Exercise
Repeat exactly, please, the opening lines of the data below, through and including the line where "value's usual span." sits.

(Exercise inputs begins)

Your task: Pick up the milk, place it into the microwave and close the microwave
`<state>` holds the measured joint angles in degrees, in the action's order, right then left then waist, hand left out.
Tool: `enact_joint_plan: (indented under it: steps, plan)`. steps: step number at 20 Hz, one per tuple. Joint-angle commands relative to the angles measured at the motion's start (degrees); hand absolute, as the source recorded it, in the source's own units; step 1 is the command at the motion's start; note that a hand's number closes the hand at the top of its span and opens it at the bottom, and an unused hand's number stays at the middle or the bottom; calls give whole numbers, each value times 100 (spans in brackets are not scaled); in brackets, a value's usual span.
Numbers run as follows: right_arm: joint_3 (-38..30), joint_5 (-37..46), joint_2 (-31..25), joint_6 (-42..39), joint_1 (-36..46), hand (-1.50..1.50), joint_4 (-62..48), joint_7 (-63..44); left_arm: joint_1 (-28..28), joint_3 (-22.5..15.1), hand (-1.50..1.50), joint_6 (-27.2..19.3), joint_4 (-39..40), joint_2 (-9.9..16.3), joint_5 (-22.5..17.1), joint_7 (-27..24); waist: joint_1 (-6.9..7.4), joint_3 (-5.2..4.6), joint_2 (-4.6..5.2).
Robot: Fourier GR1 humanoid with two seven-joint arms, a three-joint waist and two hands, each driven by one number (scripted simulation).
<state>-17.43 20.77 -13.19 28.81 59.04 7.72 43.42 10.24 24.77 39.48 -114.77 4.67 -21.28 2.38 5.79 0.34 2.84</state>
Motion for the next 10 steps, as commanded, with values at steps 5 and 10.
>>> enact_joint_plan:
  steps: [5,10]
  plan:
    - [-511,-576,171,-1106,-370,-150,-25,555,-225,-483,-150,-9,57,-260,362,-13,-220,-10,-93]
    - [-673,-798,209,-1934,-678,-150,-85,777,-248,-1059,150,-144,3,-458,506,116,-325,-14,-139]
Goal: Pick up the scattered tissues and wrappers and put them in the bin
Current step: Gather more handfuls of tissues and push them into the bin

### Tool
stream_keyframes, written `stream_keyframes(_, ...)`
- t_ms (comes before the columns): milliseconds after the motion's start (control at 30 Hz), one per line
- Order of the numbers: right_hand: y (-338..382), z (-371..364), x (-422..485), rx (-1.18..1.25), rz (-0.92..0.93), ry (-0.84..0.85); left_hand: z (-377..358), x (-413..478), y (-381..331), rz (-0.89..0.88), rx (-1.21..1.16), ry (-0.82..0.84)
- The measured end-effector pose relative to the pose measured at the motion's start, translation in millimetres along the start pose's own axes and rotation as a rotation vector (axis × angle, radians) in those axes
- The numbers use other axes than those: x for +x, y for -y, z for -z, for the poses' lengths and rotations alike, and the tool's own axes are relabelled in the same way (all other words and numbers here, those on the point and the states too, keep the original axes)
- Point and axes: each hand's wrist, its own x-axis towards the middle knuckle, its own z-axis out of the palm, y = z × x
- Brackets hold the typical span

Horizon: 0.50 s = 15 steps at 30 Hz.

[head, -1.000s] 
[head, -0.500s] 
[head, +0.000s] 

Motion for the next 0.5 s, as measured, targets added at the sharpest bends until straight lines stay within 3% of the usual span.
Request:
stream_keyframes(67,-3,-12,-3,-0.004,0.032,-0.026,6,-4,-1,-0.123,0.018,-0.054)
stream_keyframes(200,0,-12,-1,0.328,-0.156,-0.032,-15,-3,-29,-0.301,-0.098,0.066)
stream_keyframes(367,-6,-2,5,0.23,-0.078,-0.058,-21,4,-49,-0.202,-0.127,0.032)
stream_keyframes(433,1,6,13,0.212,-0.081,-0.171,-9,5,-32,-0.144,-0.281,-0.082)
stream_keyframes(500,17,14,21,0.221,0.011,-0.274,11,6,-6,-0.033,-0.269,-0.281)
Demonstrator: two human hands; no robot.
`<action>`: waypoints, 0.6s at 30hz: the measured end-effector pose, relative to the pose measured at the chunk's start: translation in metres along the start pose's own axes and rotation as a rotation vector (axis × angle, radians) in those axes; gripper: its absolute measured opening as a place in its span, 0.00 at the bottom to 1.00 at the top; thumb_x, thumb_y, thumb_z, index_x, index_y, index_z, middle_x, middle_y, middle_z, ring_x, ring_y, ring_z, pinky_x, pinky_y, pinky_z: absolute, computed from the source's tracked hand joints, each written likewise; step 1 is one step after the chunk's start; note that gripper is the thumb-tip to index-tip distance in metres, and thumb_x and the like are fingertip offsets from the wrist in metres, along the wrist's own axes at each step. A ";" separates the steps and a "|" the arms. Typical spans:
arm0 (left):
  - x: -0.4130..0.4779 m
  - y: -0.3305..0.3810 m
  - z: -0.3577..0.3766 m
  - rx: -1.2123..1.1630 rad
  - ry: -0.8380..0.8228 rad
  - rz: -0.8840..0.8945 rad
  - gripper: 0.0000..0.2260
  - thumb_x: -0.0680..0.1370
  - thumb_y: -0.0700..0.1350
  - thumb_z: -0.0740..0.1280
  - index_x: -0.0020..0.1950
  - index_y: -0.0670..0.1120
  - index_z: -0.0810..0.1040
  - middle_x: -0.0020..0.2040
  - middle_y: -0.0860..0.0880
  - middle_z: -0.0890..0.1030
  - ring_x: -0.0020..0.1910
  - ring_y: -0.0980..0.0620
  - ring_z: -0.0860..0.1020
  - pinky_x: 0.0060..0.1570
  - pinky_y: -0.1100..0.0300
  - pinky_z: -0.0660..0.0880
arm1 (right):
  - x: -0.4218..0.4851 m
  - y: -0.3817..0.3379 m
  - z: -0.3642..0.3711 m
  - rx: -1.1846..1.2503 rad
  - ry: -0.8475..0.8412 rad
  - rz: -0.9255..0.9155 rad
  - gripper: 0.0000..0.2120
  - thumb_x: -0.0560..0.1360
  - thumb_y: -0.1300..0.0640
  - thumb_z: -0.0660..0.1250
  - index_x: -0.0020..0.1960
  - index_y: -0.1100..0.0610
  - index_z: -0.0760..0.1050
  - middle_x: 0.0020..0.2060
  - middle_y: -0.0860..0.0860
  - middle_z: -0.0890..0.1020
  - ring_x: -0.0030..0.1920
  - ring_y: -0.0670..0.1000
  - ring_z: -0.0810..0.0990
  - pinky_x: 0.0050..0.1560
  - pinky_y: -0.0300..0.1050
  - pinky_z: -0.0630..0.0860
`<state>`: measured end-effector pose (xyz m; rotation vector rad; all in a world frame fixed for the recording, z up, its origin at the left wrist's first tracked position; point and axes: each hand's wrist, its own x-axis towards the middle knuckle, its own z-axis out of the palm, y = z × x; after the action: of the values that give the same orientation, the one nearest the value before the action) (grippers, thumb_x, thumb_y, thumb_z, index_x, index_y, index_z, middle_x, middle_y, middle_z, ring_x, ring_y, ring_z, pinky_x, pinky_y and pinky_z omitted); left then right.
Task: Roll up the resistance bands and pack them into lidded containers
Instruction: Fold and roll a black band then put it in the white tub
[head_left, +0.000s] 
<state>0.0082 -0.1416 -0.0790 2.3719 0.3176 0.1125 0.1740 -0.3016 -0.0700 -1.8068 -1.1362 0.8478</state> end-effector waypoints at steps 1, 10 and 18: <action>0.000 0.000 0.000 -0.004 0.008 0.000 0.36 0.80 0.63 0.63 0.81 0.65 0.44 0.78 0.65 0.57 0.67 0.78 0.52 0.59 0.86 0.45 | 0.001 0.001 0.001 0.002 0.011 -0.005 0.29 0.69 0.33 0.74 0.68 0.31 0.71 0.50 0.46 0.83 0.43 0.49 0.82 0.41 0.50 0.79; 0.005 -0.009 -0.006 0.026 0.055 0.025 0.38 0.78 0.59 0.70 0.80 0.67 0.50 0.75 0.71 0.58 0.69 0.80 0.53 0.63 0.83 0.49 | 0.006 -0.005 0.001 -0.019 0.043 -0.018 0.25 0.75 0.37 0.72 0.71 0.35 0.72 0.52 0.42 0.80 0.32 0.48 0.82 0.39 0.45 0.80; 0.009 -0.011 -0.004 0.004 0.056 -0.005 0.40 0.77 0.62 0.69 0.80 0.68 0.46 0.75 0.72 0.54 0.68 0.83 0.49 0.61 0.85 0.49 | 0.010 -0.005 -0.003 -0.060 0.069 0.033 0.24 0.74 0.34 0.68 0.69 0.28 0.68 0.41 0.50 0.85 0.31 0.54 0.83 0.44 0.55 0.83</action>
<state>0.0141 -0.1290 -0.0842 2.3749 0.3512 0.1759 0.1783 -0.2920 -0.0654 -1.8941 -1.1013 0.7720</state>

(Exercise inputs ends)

Task output
Your task: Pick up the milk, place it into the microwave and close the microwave
`<state>` holds the measured joint angles in degrees, in the action's order, right then left then waist, hand left out.
Tool: `enact_joint_plan: (indented under it: steps, plan)`. steps: step number at 20 Hz, one per tuple. Joint-angle commands relative to the angles measured at the motion's start (degrees); hand absolute, as the source recorded it, in the source's own units; step 1 is the command at the motion's start; note that a hand's number closes the hand at the top of its span and opens it at the bottom, and an unused hand's number stays at the middle or the bottom; calls give whole numbers, each value times 100 (spans in brackets are not scaled); in brackets, a value's usual span.

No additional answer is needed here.